_Required work_
Take the listing below and write it out again exactly, skipping any picture that it holds.

====== Record set ======

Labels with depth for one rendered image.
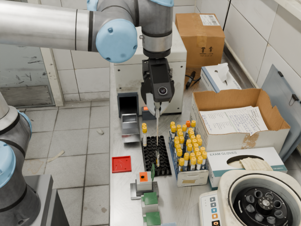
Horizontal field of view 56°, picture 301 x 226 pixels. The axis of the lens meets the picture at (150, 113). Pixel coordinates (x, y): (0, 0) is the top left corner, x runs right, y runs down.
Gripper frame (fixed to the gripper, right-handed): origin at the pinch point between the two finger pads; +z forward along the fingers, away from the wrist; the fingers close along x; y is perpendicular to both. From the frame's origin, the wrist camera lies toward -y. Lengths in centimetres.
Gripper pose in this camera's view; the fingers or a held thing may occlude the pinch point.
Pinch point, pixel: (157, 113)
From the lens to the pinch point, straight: 83.3
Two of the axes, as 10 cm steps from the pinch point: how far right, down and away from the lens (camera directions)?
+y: -1.1, -6.4, 7.6
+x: -9.9, 0.8, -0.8
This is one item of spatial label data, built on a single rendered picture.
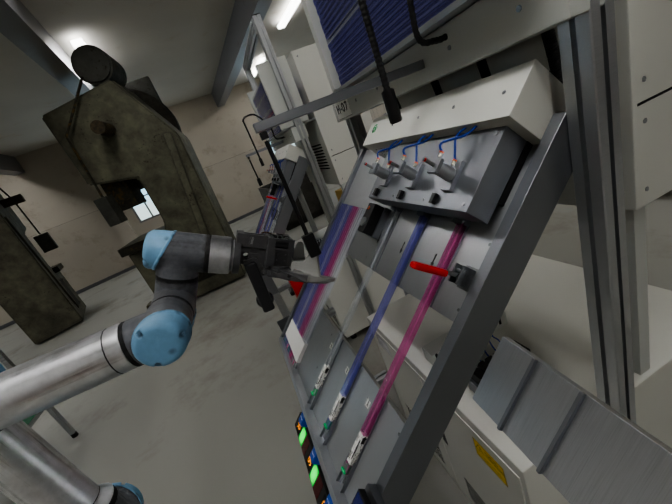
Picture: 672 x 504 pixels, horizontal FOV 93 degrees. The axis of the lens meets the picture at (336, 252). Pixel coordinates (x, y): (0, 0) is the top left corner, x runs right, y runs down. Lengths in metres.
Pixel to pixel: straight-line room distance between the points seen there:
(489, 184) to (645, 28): 0.30
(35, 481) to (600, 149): 1.06
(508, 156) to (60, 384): 0.71
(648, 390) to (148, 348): 0.96
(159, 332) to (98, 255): 9.29
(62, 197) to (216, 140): 3.76
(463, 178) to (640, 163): 0.28
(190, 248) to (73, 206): 9.15
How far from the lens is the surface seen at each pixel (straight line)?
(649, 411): 1.03
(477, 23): 0.59
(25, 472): 0.89
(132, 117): 4.34
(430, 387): 0.53
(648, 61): 0.70
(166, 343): 0.54
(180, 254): 0.64
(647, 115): 0.71
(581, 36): 0.54
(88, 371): 0.59
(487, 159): 0.53
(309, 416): 0.84
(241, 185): 9.55
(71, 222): 9.81
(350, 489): 0.70
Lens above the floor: 1.30
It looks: 20 degrees down
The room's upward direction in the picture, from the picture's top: 22 degrees counter-clockwise
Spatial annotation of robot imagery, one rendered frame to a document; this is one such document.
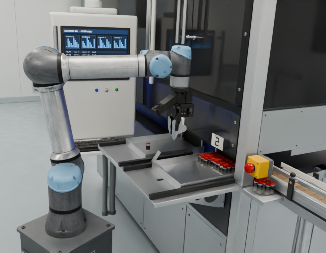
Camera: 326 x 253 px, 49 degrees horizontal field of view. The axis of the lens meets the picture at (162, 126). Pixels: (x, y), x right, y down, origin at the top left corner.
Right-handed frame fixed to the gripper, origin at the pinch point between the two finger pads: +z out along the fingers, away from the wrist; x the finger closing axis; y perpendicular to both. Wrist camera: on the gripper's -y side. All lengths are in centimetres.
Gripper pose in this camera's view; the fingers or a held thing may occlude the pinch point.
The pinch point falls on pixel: (172, 136)
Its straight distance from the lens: 142.5
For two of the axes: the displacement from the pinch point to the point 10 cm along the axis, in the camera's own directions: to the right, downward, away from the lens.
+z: -0.5, 9.6, 2.9
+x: -4.5, -2.8, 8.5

======

_Written solution_
Labels with depth for one rendered image.
Horizontal field of view 56°, picture 301 x 226 pixels. The axis of the lens meets the picture at (150, 113). Pixel coordinates (x, y): (0, 0) is the top left corner, x runs right, y runs down.
Gripper frame (fixed to the gripper, right-handed): origin at the pinch point between the two finger pads; +z forward along the fingers, away from the wrist; the fingers close along x; y is perpendicular to both. From the frame's origin, the wrist camera lies toward -y. Lengths in centimetres.
Gripper pose in this camera's view; the fingers or a held thing may occlude the pinch point.
Pinch point, pixel: (157, 113)
From the lens to the pinch point, straight: 83.3
Two of the axes, as 10 cm steps from the pinch point: how far right, down and away from the lens (camera directions)?
+y: -1.1, -6.4, 7.6
+x: -9.9, 0.8, -0.8
This is one item of spatial label data, built on a single rendered picture.
Picture: 672 x 504 pixels, horizontal FOV 93 degrees. The axis of the lens meets the picture at (336, 252). Pixel coordinates (x, y): (0, 0) is the top left corner, x runs right, y runs down. Lengths in metres.
Pixel to pixel: straight-line room distance between the points seen there:
(489, 184) to (645, 28): 0.30
(35, 481) to (600, 149): 1.06
(508, 156) to (60, 384): 0.71
(648, 390) to (148, 348): 0.96
(159, 332) to (98, 255): 9.29
(62, 197) to (216, 140): 3.76
(463, 178) to (640, 163): 0.28
(190, 248) to (73, 206): 9.15
How far from the lens is the surface seen at each pixel (straight line)?
(649, 411): 1.03
(477, 23): 0.59
(25, 472): 0.89
(132, 117): 4.34
(430, 387): 0.53
(648, 61): 0.70
(166, 343): 0.54
(180, 254): 0.64
(647, 115): 0.71
(581, 36): 0.54
(88, 371): 0.59
(487, 159): 0.53
(309, 416): 0.84
(241, 185): 9.55
(71, 222): 9.81
(350, 489): 0.70
Lens above the floor: 1.30
It looks: 20 degrees down
The room's upward direction in the picture, from the picture's top: 22 degrees counter-clockwise
Spatial annotation of robot imagery, one rendered frame to a document; this is one such document.
Camera: 326 x 253 px, 49 degrees horizontal field of view. The axis of the lens meets the picture at (162, 126). Pixels: (x, y), x right, y down, origin at the top left corner.
Right-handed frame fixed to the gripper, origin at the pinch point between the two finger pads: +z out along the fingers, away from the wrist; x the finger closing axis; y perpendicular to both. Wrist camera: on the gripper's -y side. All lengths are in centimetres.
Gripper pose in this camera's view; the fingers or a held thing may occlude the pinch point.
The pinch point falls on pixel: (172, 136)
Its straight distance from the lens: 142.5
For two of the axes: the displacement from the pinch point to the point 10 cm along the axis, in the camera's own directions: to the right, downward, away from the lens.
+z: -0.5, 9.6, 2.9
+x: -4.5, -2.8, 8.5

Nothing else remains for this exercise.